> _Material for this exercise_:

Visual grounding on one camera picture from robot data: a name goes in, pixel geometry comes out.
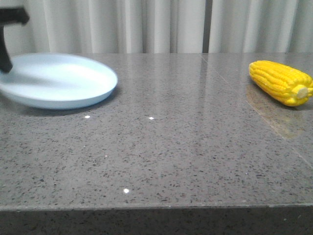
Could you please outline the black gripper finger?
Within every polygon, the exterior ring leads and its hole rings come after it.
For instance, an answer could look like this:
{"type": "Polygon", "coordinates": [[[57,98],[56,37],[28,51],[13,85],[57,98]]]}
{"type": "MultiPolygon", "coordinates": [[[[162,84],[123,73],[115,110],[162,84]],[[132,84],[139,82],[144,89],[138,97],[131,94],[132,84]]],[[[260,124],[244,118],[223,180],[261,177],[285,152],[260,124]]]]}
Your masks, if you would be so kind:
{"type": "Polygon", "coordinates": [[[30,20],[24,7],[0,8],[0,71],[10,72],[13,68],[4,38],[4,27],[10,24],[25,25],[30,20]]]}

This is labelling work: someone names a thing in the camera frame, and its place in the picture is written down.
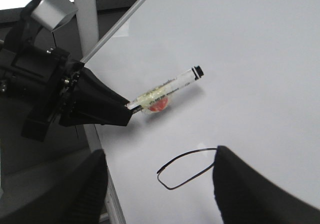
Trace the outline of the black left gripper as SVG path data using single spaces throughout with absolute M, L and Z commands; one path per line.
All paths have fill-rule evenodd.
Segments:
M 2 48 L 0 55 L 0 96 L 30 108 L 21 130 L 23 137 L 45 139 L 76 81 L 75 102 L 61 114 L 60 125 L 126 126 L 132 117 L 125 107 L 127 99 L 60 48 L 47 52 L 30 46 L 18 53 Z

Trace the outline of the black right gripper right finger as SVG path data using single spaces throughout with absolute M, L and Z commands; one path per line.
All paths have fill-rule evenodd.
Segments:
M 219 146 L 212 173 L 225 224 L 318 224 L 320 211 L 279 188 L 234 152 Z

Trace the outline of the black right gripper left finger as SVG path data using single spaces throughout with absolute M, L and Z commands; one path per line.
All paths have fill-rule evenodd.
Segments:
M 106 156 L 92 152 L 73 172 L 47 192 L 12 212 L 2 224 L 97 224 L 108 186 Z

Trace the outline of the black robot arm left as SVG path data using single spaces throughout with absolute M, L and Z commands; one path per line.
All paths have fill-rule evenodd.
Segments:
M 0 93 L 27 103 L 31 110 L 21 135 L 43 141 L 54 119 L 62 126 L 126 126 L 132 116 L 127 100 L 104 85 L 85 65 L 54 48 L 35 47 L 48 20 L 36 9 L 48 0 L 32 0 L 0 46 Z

--

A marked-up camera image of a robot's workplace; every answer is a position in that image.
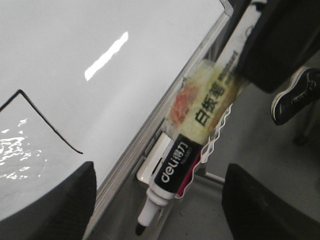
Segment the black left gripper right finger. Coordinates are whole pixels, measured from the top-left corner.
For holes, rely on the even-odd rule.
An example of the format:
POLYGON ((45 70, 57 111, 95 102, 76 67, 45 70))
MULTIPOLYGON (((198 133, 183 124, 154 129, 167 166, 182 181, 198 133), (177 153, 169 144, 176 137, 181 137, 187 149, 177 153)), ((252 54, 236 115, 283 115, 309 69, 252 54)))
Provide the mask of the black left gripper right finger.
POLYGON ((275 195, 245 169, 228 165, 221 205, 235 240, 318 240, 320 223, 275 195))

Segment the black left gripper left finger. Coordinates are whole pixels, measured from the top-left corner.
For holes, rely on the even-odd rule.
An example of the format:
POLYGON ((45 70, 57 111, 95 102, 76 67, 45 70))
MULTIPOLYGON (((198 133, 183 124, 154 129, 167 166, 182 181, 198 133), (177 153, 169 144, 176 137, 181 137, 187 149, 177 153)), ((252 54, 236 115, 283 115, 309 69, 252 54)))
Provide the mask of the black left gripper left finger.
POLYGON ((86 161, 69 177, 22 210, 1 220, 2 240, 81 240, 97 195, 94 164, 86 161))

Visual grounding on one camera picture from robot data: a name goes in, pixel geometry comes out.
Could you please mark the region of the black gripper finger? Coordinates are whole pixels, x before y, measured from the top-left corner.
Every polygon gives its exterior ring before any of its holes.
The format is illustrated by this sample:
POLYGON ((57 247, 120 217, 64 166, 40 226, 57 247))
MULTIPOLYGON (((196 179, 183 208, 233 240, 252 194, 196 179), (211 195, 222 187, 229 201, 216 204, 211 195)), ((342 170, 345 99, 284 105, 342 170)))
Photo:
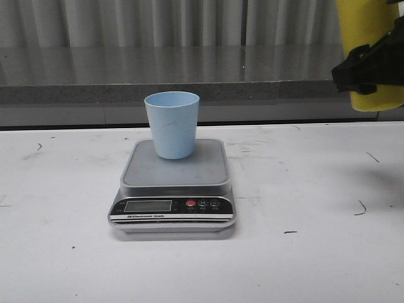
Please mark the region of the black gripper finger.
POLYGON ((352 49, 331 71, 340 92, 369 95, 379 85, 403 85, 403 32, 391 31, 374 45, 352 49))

> _Exercise_: Pull every line containing "ring" from the material above.

> _Answer below_:
Within every polygon, the exterior ring leads and its hole rings come after it.
Every polygon gives its exterior ring before any of its holes.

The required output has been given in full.